3. Make yourself comfortable
For the longest time, popular media has made us believe that meditating is best done in the classic lotus position. However, the reality is that the lotus position is hard to form and maintain. That can make anyone feel physically uneasy. Just slip into a position or form that you can at least hold comfortably for a while. You can also sit on a chair or lie down to practice – both forms are perfectly fine. If getting stationed for a while does not come naturally to you, try walking or standing meditation. Focusing on each step while walking helps further the meditative process similar to the way focusing on breath does.
Alongside, try to curate a soothing and comfortable space for meditation around you by lighting candles or playing peaceful music that can help enhance the meditation.
4. Give meditation apps or listening to podcasts a try
If you still feel uncertain about how to kickstart your practice, turn to your smartphone. There are multiple mobile applications nowadays that provide guided meditation. Apps can help you access guided meditation or visual imagery, calming sounds like Tibetan bowls and more.
5. Persist
Just like we said earlier, starting a new habit is hard, and meditation can feel hard for beginners. Even if you are not able to maintain focus, try to keep at it by staying focused.
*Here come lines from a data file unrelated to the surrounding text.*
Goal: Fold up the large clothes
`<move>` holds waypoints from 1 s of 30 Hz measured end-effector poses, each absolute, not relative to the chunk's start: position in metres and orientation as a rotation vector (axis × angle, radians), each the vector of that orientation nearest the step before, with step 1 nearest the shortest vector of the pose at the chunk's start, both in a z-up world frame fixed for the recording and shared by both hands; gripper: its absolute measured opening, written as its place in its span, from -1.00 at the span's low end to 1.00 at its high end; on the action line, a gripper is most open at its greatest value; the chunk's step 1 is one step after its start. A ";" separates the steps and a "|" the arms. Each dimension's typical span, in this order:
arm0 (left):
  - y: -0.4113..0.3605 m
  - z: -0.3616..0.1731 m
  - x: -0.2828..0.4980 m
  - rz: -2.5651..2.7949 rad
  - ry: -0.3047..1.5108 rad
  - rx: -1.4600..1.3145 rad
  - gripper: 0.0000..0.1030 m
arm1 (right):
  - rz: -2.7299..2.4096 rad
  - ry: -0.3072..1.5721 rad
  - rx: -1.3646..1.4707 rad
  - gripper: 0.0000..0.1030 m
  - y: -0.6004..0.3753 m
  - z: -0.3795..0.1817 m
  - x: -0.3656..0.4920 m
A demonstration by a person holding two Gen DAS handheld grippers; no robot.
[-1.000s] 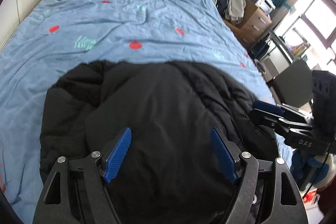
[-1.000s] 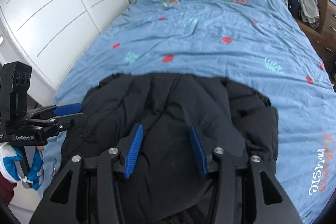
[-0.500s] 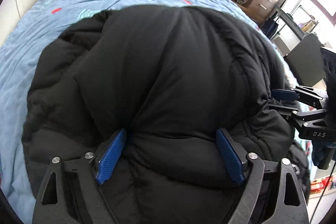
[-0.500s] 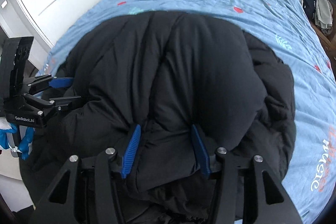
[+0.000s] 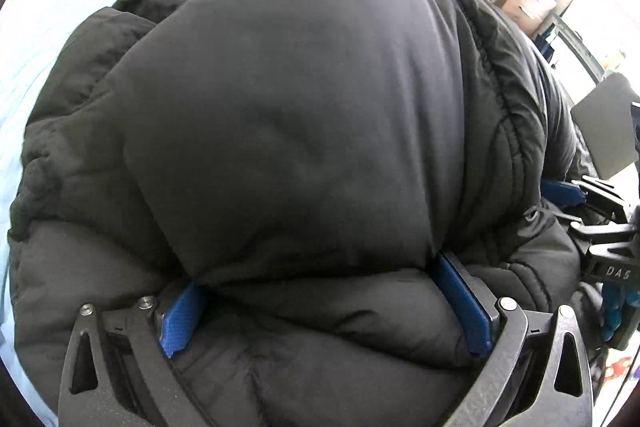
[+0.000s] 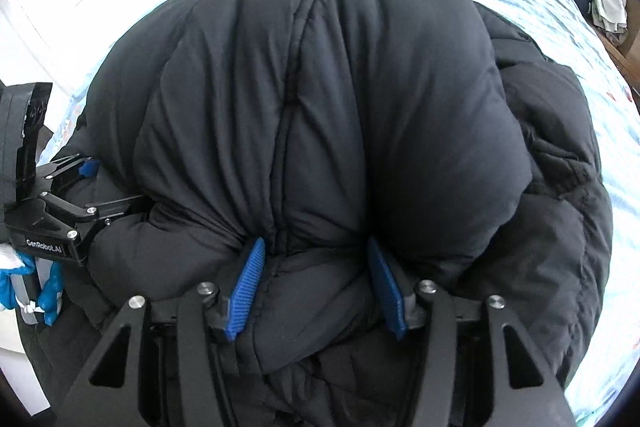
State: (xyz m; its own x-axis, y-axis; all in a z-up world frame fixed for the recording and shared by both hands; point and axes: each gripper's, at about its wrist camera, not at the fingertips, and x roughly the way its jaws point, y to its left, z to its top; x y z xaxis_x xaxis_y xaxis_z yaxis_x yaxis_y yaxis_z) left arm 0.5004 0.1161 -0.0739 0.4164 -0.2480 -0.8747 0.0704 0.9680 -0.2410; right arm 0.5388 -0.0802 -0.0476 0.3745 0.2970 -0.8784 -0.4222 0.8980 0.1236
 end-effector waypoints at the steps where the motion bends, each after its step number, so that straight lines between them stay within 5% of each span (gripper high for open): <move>1: 0.119 -0.070 0.498 -0.202 1.129 -0.195 0.99 | 0.459 1.098 -0.134 0.02 -0.083 -0.044 0.541; 16: 0.151 0.039 0.490 -0.228 0.941 -0.133 0.98 | 0.509 0.947 -0.161 0.07 -0.098 0.063 0.538; 30: 0.105 -0.031 0.574 -0.211 1.032 -0.059 0.98 | 0.449 0.979 -0.177 0.13 -0.061 0.017 0.616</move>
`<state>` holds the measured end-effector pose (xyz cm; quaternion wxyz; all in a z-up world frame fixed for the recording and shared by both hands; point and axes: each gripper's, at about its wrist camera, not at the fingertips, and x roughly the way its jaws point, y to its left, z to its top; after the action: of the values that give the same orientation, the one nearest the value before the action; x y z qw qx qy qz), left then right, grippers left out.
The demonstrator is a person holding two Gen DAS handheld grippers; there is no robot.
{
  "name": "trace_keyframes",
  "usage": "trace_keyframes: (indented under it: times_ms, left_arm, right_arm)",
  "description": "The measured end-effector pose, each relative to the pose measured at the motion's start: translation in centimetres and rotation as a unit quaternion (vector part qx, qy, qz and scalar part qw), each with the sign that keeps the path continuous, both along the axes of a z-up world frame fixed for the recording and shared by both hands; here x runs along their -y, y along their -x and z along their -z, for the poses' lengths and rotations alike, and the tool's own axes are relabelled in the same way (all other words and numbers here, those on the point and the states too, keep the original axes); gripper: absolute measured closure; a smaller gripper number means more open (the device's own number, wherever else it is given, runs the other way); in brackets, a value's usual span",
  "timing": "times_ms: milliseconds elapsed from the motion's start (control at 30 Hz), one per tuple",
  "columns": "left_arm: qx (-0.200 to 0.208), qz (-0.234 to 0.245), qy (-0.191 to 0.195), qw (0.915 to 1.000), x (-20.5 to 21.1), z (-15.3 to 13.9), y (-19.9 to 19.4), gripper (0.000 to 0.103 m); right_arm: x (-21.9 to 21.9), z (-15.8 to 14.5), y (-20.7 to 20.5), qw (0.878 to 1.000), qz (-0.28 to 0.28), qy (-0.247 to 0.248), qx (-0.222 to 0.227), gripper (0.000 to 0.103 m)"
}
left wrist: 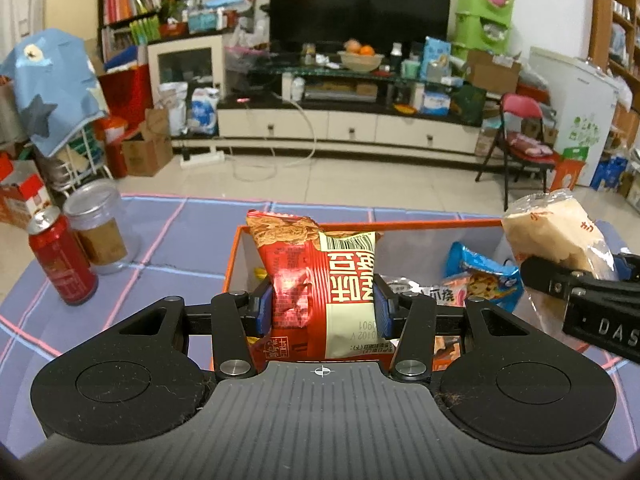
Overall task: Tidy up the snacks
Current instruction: 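Carry both bags over the orange box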
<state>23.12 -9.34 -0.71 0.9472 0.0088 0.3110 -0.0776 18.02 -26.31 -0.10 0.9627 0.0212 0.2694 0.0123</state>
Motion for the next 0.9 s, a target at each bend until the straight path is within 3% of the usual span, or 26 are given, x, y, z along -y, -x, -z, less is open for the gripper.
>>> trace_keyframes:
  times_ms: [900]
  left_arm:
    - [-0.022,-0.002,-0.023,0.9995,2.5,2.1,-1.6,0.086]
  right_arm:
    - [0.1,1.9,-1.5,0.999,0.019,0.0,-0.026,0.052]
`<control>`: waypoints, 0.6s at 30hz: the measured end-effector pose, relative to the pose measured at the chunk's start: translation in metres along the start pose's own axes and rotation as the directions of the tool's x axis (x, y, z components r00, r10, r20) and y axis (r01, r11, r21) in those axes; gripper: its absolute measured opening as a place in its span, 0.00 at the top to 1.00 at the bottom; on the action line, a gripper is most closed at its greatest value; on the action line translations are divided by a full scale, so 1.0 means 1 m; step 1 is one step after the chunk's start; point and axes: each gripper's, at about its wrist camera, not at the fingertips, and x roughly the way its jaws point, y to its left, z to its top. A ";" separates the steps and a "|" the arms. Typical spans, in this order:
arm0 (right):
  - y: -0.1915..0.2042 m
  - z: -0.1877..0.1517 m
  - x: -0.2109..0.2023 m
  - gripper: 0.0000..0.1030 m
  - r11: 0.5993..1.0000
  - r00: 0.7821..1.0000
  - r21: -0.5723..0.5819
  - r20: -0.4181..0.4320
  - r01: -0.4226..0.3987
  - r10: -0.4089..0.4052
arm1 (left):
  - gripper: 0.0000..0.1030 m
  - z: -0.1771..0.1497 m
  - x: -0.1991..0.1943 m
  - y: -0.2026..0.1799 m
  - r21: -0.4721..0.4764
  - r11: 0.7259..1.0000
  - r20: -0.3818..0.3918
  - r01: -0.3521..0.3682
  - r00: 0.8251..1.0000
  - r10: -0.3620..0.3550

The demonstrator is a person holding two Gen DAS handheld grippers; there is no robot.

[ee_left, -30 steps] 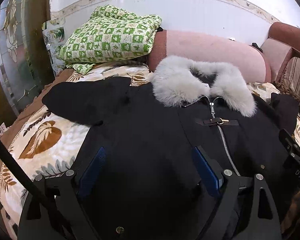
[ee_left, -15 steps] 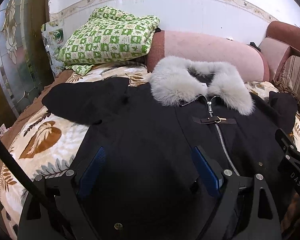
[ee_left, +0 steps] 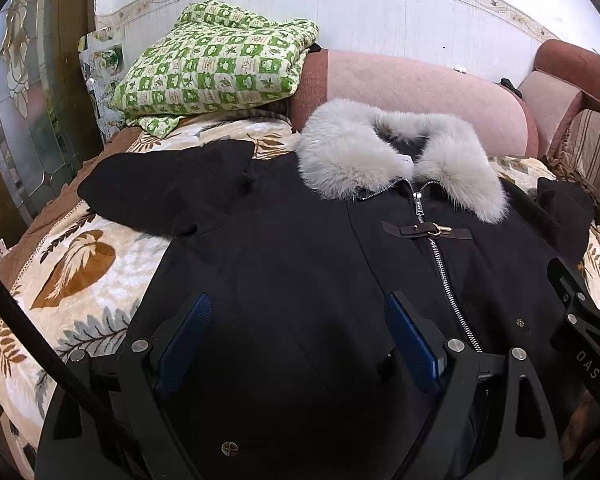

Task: Fold large clothes
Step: 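Position both grippers over the black coat's front near the zipper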

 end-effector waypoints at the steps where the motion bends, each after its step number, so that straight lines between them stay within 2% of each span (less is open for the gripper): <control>1: 0.001 0.000 0.000 0.01 1.000 1.000 -0.001 0.000 0.000 0.000 | 0.15 0.000 0.000 0.000 0.000 1.000 0.000 0.001 1.000 -0.001; 18: 0.006 -0.002 -0.001 0.01 1.000 1.000 -0.018 0.001 0.002 -0.002 | 0.15 -0.007 0.002 -0.007 0.017 1.000 -0.019 0.009 1.000 -0.008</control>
Instead of fishing for reasons to give up on it, try to keep an open mind and curiosity to navigate those difficulties. These challenges can become stepping stones towards a more successful practice. Think of it like this: When we start feeling anxious or nervous, we turn to meditation for help, and it surely eases us out. But understand that if you stick to this consistently, you may have an easier time handling that stress before it starts getting the better of you. Try some of these tips to increase focus during meditation!
6. Start cultivating a sense of awareness
Even years of practising meditation can leave people’s mind wandering, which is normal. You might not experience the instant benefits of mediation, and that is completely okay. That does not mean that you will not succeed in this practice. Even noticing that your mind has started wandering is a boon on its own. It means you are developing awareness. When your mind wanders, simply refocus yourself to the present moment gently. A steady meditation practice will reap its benefits with time.
How to get started?
So, are you willing to give meditation a shot? Follow these simple steps to get you started!
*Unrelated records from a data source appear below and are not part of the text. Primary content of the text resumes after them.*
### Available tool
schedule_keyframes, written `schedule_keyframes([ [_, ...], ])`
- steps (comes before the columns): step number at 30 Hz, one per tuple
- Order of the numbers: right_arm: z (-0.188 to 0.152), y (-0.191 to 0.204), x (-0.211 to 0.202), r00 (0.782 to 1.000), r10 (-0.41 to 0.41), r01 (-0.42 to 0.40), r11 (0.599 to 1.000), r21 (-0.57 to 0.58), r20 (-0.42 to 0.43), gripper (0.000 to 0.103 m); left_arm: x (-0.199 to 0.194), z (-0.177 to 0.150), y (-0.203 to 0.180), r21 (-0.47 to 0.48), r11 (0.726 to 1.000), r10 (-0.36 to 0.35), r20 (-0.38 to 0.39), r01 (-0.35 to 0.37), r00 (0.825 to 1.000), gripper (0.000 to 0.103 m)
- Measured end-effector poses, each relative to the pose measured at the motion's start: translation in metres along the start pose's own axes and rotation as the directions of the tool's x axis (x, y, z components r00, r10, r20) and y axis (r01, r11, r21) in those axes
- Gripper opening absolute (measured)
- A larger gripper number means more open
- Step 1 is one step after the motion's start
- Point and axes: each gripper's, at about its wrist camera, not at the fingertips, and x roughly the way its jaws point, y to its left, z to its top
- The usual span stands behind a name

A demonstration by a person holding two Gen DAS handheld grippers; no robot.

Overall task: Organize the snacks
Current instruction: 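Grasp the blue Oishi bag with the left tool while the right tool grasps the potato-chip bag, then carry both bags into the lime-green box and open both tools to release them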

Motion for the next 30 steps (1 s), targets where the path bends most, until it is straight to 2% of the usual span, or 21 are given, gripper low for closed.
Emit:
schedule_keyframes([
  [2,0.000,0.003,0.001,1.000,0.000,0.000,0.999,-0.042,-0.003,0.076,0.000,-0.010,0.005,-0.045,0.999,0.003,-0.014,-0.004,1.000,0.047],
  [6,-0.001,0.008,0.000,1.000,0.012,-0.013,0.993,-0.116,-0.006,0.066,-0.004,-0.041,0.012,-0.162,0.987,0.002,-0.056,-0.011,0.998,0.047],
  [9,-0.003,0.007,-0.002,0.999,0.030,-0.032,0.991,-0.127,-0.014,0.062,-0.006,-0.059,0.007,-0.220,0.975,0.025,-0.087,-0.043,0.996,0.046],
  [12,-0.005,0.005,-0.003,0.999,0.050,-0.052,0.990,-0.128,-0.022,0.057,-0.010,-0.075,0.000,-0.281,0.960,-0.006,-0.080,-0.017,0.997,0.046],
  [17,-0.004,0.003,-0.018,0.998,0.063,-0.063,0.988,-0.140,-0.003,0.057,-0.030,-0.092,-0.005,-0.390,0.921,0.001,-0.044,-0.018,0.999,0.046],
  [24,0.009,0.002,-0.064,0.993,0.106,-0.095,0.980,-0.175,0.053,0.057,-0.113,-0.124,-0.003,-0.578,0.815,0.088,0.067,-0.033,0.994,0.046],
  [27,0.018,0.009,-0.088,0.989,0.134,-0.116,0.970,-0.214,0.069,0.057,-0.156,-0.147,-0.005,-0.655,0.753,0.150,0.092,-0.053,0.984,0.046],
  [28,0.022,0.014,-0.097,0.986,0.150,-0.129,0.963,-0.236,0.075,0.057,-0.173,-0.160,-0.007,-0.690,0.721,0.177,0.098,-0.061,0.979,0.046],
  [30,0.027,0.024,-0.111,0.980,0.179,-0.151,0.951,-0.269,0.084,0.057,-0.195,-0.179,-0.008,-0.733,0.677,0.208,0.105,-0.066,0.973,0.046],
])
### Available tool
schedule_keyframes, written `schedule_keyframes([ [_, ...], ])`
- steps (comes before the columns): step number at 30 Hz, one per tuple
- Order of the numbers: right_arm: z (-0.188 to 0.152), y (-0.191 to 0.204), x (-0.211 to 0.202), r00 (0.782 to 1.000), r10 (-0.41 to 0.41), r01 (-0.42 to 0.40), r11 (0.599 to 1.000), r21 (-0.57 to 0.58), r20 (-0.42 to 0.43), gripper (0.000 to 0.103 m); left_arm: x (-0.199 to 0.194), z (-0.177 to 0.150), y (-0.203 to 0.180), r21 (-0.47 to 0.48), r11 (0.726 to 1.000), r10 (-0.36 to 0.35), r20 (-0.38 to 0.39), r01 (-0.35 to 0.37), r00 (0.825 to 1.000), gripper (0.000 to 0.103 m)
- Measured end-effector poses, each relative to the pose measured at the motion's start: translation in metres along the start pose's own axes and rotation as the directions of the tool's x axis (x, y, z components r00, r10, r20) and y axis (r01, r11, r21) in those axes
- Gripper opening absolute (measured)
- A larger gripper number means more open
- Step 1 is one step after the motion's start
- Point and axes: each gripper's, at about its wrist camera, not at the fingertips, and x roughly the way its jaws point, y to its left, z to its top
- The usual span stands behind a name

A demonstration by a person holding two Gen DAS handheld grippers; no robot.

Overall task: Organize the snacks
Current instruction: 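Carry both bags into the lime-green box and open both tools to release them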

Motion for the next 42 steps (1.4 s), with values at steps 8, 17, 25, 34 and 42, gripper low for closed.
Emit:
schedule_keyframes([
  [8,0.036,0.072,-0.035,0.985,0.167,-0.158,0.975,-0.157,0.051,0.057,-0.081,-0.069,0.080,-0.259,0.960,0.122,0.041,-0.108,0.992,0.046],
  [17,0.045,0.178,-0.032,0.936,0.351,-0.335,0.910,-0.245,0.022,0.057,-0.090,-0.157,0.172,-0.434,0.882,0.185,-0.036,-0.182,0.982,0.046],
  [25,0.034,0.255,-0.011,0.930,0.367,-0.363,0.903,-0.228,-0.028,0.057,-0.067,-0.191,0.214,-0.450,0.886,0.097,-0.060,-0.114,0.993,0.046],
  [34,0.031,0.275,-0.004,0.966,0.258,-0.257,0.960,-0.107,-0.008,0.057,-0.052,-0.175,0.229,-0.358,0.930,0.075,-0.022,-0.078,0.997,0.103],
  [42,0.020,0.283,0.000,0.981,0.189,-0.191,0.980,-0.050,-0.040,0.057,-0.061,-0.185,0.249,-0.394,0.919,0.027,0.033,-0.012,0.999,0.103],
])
1. Get seated in a comfortable spot where you can unwind
2. Set a short timer for three to five minutes
3. Start by focusing just on your breath. Simply observe the slow inhalation and exhalation of your breath. Breathe deep and slow in a natural way. Do not force breathing.
4. Initially, random thoughts may surface. Allow them to come and pass through you. Make your focus come back to your breathing. Do not worry about the coming thoughts, for they will.
5. When the time is up, open your eyes. Start paying attention to your surroundings, the sensations of your body, and your feelings. You might feel differently or might not. With time, you will notice that you will become more aware of your experience along with the surrounding environment. These feelings stay for long even when you stop meditating.